Task to complete: The expected output is exactly the lines below, starting at the line with "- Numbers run" and ending at the line with "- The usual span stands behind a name", both included; no other line belongs in it.

Dataset records:
━━━━

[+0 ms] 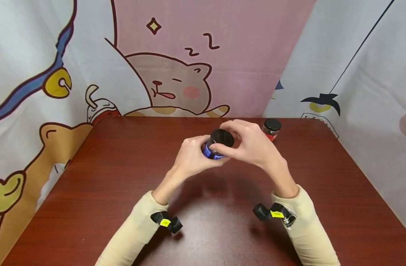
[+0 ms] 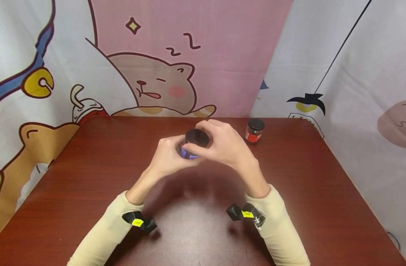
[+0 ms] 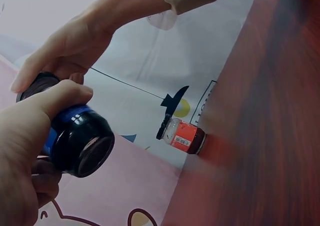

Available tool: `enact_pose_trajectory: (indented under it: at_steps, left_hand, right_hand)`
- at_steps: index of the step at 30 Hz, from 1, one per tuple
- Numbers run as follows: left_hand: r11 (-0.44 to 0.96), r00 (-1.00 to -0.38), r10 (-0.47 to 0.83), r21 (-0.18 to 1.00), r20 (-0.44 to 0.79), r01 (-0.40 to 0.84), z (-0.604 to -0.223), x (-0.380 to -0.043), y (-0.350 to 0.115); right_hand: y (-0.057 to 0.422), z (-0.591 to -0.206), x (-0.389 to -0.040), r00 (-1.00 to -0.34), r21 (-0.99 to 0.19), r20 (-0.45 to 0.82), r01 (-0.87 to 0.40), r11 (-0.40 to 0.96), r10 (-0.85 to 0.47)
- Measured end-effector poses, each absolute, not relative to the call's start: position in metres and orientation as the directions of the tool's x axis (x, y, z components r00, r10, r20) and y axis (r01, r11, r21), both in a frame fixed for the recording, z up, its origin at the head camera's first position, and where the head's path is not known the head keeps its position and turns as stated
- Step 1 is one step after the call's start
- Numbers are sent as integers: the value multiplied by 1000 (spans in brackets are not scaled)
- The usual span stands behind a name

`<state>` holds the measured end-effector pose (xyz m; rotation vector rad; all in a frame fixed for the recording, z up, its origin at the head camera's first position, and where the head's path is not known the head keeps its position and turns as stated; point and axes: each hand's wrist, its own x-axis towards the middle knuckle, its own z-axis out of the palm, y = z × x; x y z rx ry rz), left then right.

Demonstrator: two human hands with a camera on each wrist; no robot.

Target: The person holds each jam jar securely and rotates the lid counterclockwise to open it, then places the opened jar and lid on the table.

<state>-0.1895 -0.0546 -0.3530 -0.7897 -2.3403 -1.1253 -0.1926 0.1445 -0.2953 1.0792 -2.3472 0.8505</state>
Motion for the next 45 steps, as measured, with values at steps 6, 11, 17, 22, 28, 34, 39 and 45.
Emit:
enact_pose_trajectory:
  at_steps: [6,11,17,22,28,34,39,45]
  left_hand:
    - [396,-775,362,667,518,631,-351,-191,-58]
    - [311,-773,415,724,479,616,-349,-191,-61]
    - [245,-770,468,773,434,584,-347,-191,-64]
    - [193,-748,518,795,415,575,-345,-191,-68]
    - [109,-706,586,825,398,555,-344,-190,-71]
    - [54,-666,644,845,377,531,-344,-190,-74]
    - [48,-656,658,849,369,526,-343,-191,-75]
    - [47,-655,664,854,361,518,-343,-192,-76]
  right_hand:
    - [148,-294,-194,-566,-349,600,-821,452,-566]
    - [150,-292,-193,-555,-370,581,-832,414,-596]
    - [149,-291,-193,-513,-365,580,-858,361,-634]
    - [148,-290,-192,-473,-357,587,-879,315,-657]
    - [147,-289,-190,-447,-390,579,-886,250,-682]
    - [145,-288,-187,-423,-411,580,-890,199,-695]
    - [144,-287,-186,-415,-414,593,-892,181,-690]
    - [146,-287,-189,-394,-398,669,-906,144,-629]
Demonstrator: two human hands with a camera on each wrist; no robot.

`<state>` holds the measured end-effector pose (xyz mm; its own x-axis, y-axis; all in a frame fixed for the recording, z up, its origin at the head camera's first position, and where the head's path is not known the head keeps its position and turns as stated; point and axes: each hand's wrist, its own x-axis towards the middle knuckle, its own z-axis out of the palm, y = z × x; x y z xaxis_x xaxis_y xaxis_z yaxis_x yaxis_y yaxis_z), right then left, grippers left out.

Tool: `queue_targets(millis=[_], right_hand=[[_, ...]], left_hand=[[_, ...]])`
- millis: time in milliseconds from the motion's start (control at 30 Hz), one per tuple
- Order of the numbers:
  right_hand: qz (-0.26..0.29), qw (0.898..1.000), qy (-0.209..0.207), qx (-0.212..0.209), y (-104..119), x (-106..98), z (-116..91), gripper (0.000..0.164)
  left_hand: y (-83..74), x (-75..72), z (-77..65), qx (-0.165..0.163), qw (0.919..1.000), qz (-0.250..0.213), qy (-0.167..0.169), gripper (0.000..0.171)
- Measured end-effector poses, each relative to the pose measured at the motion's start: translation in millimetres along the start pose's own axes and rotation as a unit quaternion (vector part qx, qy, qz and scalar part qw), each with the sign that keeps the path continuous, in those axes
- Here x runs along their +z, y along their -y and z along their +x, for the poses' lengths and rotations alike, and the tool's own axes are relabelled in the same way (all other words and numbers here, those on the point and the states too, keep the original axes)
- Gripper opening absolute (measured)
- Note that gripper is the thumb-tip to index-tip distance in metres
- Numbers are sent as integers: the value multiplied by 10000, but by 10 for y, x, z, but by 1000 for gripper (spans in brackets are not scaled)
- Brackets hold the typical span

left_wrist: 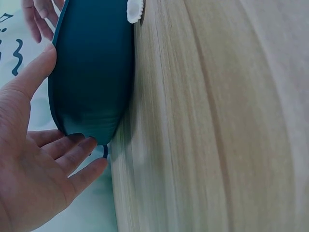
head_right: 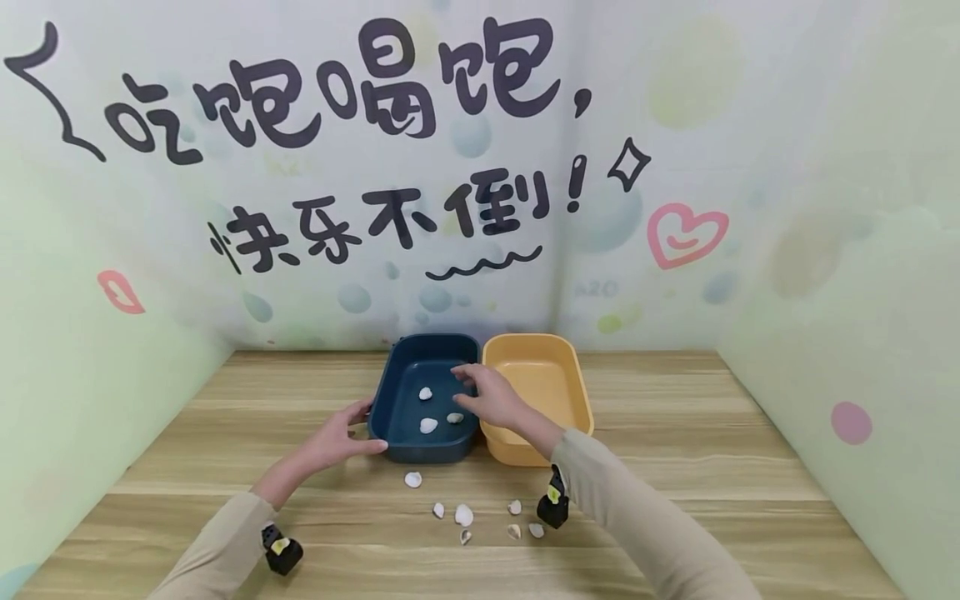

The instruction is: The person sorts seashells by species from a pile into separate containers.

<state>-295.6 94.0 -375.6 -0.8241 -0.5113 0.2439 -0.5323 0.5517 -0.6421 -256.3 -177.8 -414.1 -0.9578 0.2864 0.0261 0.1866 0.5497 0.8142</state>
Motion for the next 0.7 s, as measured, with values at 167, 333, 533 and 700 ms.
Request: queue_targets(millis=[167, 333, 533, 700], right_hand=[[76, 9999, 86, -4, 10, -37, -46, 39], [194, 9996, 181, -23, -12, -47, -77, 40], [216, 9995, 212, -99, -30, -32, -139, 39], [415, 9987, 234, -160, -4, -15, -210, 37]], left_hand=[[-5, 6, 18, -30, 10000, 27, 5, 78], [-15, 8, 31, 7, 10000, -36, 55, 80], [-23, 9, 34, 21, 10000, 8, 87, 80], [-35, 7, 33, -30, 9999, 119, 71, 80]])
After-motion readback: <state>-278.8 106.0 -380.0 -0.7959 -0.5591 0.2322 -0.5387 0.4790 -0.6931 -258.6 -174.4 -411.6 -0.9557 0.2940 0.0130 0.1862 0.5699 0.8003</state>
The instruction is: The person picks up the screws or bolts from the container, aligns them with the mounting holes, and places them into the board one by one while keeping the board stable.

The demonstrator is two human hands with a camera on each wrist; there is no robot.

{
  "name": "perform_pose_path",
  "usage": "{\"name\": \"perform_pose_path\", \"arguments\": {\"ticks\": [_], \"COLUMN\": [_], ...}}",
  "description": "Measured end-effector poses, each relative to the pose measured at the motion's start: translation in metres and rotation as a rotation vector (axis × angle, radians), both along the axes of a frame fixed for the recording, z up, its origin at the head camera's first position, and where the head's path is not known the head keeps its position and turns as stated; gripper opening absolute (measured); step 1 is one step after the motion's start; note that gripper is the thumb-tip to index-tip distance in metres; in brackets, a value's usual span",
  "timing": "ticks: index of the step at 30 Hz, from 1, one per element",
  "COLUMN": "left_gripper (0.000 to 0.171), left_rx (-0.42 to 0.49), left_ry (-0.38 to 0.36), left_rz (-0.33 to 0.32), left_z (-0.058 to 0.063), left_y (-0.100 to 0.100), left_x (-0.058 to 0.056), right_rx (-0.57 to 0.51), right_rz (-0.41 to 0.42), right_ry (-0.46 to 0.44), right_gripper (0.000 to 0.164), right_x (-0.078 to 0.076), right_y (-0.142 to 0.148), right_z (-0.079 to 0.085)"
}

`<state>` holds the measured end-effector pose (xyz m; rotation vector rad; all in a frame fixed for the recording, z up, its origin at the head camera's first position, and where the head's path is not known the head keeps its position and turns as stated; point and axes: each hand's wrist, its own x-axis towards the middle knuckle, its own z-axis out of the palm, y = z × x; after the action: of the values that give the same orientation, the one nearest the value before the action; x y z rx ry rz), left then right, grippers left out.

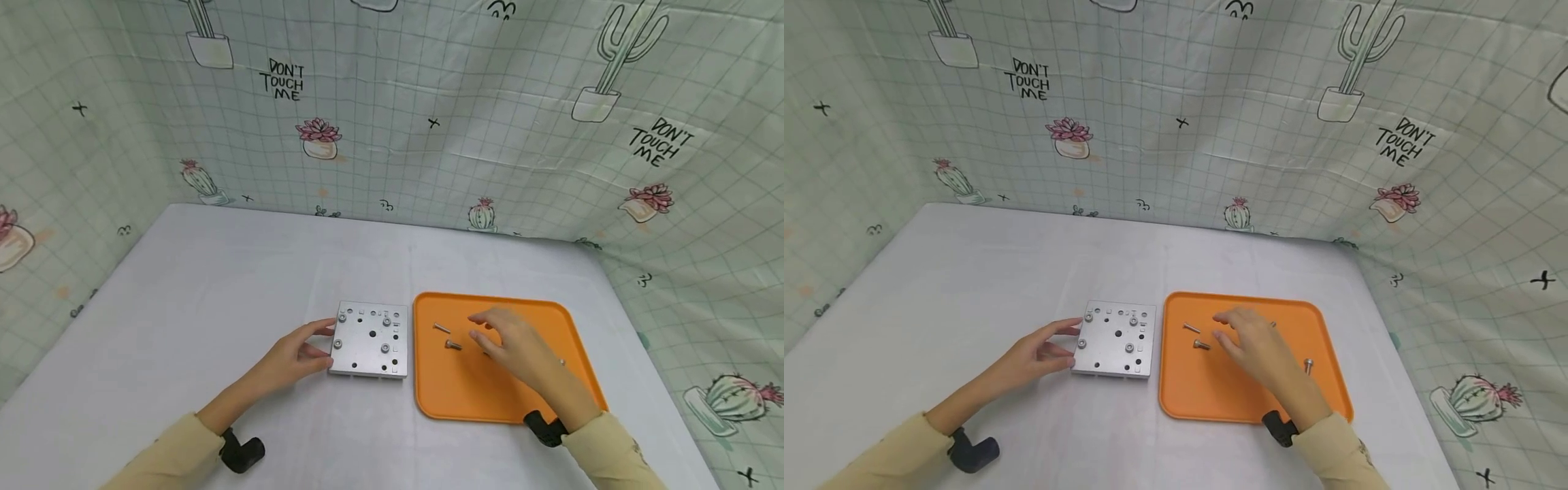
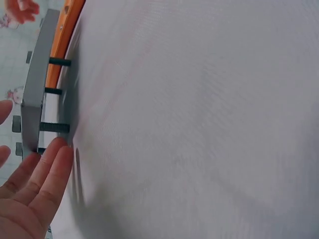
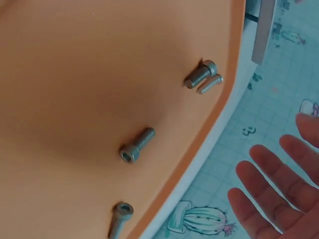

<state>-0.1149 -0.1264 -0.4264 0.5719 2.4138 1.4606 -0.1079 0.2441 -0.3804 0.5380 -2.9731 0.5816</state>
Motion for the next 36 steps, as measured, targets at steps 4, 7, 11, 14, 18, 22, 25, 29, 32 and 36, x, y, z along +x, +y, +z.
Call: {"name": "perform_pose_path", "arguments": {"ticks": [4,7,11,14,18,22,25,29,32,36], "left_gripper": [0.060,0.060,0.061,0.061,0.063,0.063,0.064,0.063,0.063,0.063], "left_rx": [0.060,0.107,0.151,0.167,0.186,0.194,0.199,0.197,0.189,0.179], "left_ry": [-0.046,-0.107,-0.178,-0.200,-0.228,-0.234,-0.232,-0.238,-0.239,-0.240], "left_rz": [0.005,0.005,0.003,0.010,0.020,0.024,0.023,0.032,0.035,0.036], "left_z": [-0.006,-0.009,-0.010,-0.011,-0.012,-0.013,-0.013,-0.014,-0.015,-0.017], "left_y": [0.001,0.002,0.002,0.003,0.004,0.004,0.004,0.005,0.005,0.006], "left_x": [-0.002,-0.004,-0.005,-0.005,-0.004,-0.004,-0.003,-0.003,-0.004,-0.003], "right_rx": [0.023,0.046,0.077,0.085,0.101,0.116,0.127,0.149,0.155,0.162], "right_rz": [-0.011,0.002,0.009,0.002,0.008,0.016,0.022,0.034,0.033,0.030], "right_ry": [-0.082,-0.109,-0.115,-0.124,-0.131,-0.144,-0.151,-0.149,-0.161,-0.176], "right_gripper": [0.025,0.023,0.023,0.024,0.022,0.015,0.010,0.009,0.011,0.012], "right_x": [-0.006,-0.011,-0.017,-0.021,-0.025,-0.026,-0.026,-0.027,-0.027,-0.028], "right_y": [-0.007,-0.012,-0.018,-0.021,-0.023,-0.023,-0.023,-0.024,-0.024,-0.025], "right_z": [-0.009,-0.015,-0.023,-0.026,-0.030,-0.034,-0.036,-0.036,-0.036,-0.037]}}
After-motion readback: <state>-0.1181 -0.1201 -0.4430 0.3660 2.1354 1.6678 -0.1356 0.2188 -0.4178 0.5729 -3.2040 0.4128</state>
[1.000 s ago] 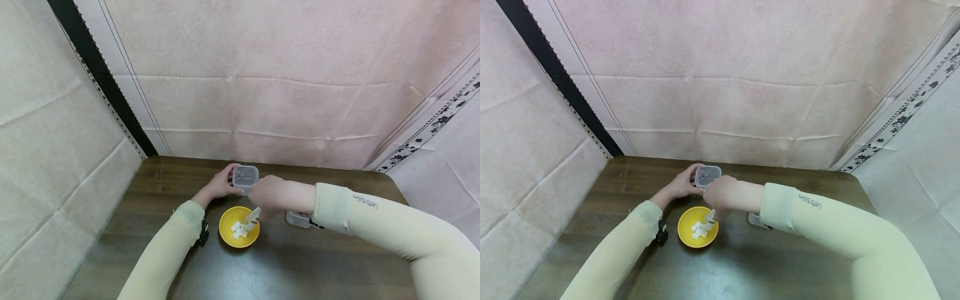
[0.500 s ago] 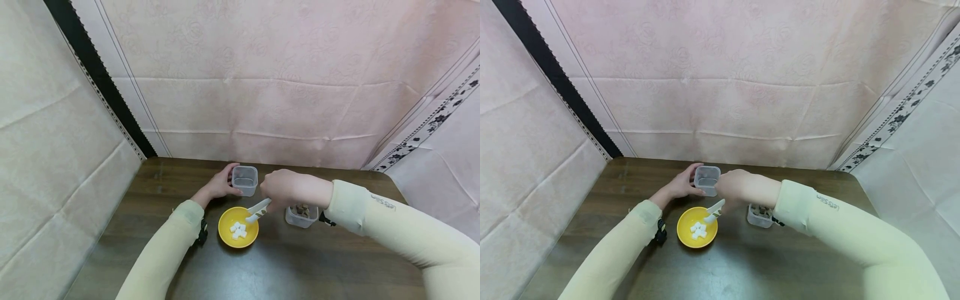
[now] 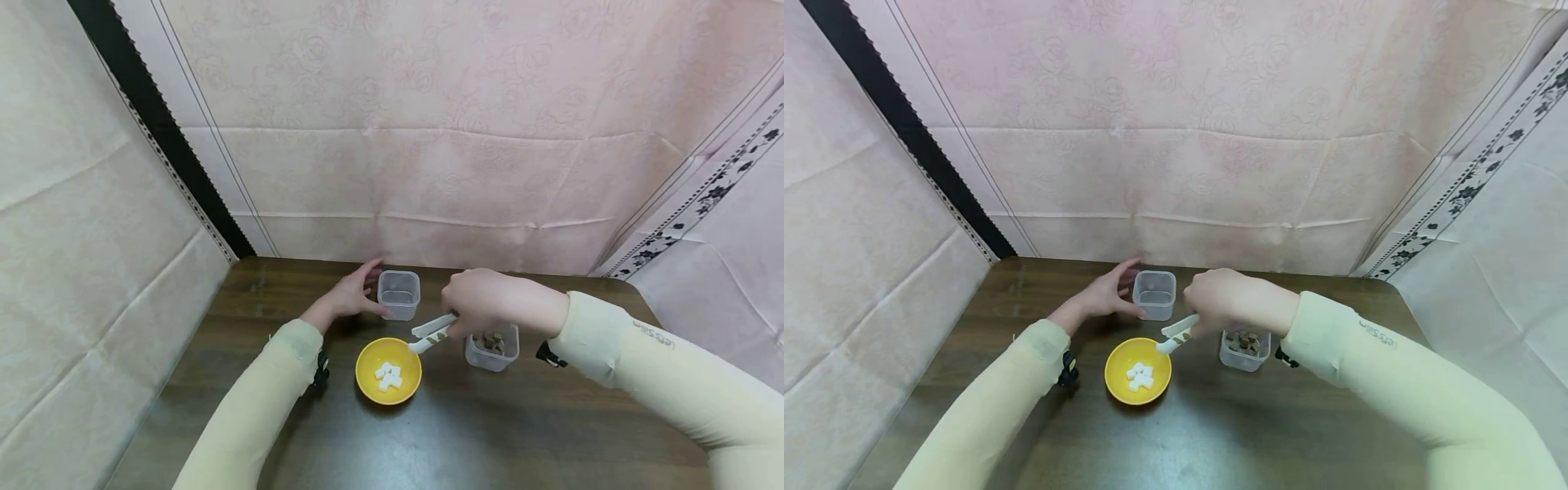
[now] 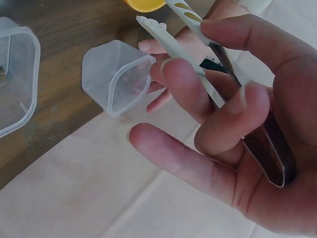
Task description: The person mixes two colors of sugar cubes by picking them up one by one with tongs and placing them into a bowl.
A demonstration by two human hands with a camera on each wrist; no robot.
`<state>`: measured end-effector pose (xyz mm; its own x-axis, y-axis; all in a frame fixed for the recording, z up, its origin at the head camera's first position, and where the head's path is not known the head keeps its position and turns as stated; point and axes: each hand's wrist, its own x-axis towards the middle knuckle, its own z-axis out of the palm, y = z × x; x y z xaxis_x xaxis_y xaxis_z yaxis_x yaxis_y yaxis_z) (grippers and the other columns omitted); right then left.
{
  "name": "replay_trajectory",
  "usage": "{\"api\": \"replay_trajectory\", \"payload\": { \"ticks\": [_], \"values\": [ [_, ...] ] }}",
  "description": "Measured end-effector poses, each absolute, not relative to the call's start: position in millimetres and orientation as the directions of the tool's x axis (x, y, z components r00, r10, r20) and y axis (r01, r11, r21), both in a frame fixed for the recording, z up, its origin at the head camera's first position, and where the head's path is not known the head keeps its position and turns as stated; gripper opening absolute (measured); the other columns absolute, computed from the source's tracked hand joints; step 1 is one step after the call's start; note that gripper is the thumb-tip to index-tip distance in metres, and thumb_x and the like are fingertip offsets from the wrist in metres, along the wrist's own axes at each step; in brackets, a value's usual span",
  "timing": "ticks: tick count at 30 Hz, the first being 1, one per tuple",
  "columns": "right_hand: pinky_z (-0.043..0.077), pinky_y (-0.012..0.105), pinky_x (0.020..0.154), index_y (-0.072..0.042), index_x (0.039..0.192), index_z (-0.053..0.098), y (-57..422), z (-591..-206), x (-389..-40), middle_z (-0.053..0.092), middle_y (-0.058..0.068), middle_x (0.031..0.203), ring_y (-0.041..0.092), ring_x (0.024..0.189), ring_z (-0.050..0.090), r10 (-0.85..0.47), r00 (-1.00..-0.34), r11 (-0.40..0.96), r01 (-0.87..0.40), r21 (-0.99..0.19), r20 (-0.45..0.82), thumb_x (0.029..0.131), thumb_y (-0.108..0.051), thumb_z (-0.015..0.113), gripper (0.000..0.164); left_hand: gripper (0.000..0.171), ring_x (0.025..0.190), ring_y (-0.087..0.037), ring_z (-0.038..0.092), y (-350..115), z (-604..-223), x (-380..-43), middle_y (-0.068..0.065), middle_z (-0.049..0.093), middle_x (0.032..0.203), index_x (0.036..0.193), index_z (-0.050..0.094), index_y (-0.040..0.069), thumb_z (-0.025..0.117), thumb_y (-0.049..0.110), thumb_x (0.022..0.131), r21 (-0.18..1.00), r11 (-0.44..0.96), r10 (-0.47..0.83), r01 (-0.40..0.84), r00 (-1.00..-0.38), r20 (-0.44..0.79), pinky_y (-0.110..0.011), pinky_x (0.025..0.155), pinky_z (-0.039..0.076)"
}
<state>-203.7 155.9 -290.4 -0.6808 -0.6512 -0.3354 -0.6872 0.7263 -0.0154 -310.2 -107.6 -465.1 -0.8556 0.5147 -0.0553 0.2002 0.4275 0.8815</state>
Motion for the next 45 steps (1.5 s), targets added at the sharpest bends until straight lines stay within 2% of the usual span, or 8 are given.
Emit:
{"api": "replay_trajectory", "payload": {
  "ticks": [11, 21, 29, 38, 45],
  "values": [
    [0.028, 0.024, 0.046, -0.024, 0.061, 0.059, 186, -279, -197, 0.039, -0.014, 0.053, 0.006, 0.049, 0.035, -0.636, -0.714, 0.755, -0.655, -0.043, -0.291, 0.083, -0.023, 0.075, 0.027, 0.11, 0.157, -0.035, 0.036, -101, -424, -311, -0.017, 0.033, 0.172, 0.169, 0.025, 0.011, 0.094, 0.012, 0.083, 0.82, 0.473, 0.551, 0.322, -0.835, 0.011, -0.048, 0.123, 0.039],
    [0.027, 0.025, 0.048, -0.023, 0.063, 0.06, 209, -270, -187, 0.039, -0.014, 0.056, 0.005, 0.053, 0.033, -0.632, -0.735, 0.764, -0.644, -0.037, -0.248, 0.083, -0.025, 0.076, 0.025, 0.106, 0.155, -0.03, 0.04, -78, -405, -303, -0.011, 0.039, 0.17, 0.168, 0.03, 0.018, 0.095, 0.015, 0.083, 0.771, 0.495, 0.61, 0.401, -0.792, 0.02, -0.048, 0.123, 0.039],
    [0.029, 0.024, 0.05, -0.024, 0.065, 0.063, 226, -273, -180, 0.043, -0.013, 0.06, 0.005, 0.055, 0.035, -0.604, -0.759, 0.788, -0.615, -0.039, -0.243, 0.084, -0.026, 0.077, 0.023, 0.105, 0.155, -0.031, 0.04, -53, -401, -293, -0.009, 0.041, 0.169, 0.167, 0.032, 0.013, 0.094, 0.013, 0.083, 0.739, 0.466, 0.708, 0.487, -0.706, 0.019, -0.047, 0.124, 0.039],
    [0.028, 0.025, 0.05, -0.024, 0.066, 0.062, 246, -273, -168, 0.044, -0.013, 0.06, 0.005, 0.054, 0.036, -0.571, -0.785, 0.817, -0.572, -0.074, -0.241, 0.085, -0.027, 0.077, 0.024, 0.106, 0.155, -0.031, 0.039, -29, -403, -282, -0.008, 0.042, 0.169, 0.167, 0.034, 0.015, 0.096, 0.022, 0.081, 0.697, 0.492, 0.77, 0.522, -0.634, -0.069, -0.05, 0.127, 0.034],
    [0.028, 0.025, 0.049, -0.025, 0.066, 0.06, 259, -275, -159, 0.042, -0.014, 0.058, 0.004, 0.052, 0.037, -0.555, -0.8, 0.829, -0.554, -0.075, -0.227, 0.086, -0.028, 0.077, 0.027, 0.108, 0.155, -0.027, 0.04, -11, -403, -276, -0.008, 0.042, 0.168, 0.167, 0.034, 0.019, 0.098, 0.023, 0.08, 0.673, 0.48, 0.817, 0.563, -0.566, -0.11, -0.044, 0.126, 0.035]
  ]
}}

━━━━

Response to the exercise:
- Numbers run as follows: left_hand: r11 (-0.44 to 0.96), r00 (-1.00 to -0.38), r10 (-0.47 to 0.83), r21 (-0.18 to 1.00), r20 (-0.44 to 0.79), r01 (-0.40 to 0.84), z (-0.604 to -0.223), x (-0.380 to -0.043), y (-0.350 to 0.115); right_hand: y (-0.057 to 0.422), z (-0.591 to -0.206), x (-0.389 to -0.040), r00 (-1.00 to -0.34), r21 (-0.99 to 0.19), r20 (-0.45 to 0.82), r01 (-0.87 to 0.40), r11 (-0.40 to 0.96), r10 (-0.85 to 0.47)
- Measured end-effector poses, each absolute, not relative to the call's start: position in metres and orientation as the directions of the tool's x axis (x, y, z components r00, r10, r20) and y axis (r01, r11, r21), both in a frame fixed for the recording, z up, its origin at the head camera's first position, and where the head's path is not known the head keeps its position and turns as stated
- Step 1 is one step after the call's start
- Numbers are sent as integers: the value multiplied by 1000 (spans in brackets are not scaled)
- The usual span stands behind a name

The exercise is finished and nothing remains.